Yuejuwan is a classic formula widely used by doctors to relieve liver and depression， with precise clinical efficacy in traditional Chinese medicine （TCM）. The authors used bibliometric methods to collect and collate 495 ancient data related to Yuejuwan， and 105 valid data were screened out， involving 68 ancient Chinese medical books.

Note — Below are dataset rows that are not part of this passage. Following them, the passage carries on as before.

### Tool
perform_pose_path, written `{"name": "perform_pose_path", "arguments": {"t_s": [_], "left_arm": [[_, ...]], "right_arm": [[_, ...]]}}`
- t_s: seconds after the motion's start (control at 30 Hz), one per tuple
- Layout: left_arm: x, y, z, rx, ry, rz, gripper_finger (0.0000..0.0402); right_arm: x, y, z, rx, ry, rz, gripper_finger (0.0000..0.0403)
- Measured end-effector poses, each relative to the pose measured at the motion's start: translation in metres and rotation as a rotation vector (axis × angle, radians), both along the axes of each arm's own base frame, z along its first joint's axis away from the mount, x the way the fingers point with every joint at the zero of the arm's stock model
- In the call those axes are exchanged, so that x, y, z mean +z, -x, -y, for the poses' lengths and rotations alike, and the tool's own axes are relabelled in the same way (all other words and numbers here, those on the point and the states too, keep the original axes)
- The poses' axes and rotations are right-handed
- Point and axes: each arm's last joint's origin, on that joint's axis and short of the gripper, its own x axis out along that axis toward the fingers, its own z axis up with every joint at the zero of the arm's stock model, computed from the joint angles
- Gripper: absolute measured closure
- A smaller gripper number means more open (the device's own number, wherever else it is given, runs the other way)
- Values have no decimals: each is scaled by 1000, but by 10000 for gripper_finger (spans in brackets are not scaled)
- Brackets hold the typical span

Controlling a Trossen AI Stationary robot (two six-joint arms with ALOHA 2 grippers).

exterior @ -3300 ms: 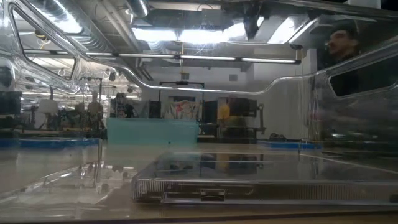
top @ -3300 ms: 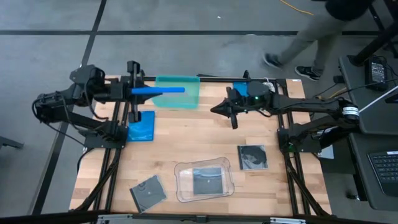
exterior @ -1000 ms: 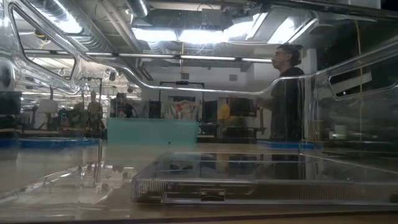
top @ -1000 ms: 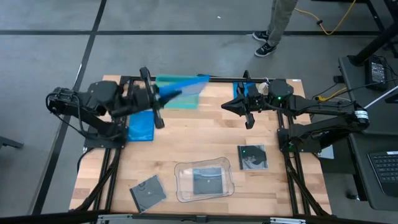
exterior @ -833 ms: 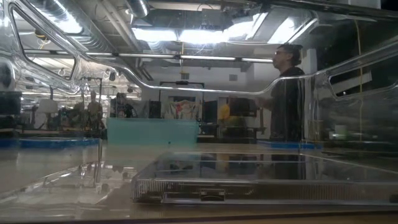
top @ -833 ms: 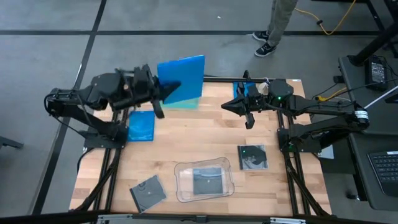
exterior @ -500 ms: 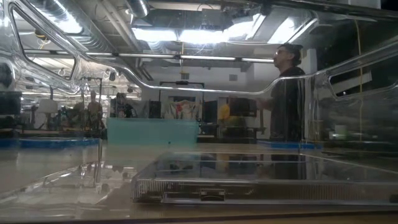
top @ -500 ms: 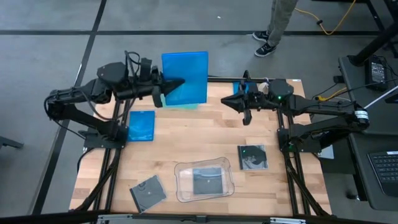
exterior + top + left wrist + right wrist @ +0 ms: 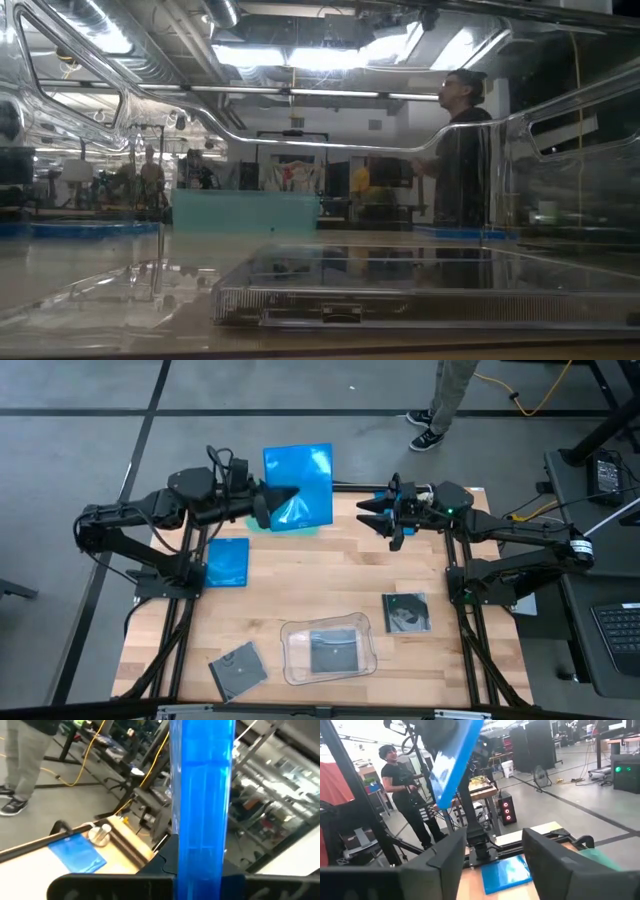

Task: Pick & place jewel cases by type
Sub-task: Put the bottom right blue CD case into the green bin

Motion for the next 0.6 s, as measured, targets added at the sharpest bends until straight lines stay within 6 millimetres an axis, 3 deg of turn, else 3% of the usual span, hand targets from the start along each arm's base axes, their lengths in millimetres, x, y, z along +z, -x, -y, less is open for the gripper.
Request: {"name": "perform_pose_path", "arguments": {"t_s": [0.27,0.6], "left_arm": [[-36,-12,0,17,-128,-152,398],[-42,-22,0,15,-226,-127,398]], "right_arm": [[4,-2,4,-13,-111,65,192],[-4,-21,21,83,-209,122,192]]}}
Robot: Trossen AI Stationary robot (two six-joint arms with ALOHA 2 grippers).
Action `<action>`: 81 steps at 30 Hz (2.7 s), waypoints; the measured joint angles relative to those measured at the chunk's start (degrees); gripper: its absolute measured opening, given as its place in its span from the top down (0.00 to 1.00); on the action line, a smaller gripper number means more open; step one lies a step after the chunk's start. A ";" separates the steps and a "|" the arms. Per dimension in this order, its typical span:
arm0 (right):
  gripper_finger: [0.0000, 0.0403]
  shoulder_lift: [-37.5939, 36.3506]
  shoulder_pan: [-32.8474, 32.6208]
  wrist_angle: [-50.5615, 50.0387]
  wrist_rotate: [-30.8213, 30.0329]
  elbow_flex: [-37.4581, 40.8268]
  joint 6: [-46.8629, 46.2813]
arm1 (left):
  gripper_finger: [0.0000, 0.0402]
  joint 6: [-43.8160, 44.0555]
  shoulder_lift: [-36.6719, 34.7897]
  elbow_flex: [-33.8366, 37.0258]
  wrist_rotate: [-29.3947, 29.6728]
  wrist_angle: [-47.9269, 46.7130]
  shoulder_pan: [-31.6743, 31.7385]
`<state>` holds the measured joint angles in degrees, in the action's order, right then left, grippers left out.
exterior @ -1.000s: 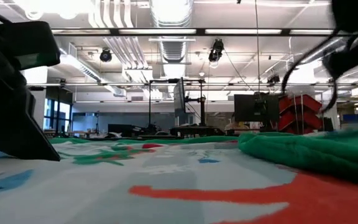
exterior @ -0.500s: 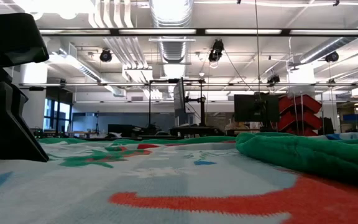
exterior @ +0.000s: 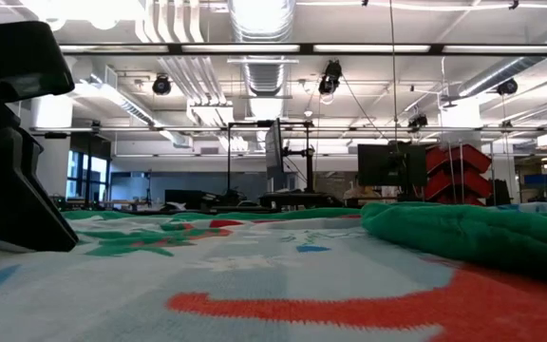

After systematic verification of the origin of the formula of Yuejuwan， the main treatment symptoms， the principle of the formula， the composition of the drug， the dosage， the preparation method， the decoction method， and other information， the results showed that Yuejuwan originated from the Danxi Xinfa （《丹溪心法》） of the Yuan Dynasty by ZHU Zhenheng， and it is composed of five medicines， namely Atractylodis Rhizoma， Cyperi Rhizom， Chuanxiong Rhizoma， Massa Medicata Fermentata， and Gardeniae Fructus. In terms of drug base， Atractylodis Rhizoma， Cyperi Rhizom， Chuanxiong Rhizoma， and Gardeniae Fructus are in line with the records in the 2020 edition of Chinese Pharmacopoeia， and Massa Medicata Fermentata is used. The preparation method is as follows： Massa Medicata Fermentata and Gardeniae Fructus are fried， and Cyperi Rhizoma is roasted in vinegar. Chuanxiong Rhizoma is used in the raw form， and Atractylodis Rhizoma is prepared with rice swill. The formula can regulate Qi and relieve depression and broaden the middle and remove fullness. It is clinically used for the treatment of six types of depression syndromes， chest and diaphragm plumpness， abdominal distension and leg acid， acid swallowing and vomiting， eating and drinking disharmony， toothache， mouth and tongue sores， and other diseases. The most used dosage of the formula in the ancient records through the ages is converted into the modern dosage， namely 3.05 g Atractylodis Rhizoma， 3.05 g Cyperi Rhizoma， 3.05 g Chuanxiong Rhizoma， 3.05 g Massa Medicata Fermentata， and 3.05 g Gardeniae Fructus， and the daily dosage is 15.25 g. The converted dosage is similar to that recorded in the 2020 edition of the Chinese Pharmacopoeia. The formula is in pill form， and medicine should be taken with lukewarm boiled water after the meal. Through the excavation of the ancient literature related to Yuejuwan， the key information of the formula is identified， with a view to providing a more accurate reference for the clinical application of Yuejuwan and subsequent in-depth investigation.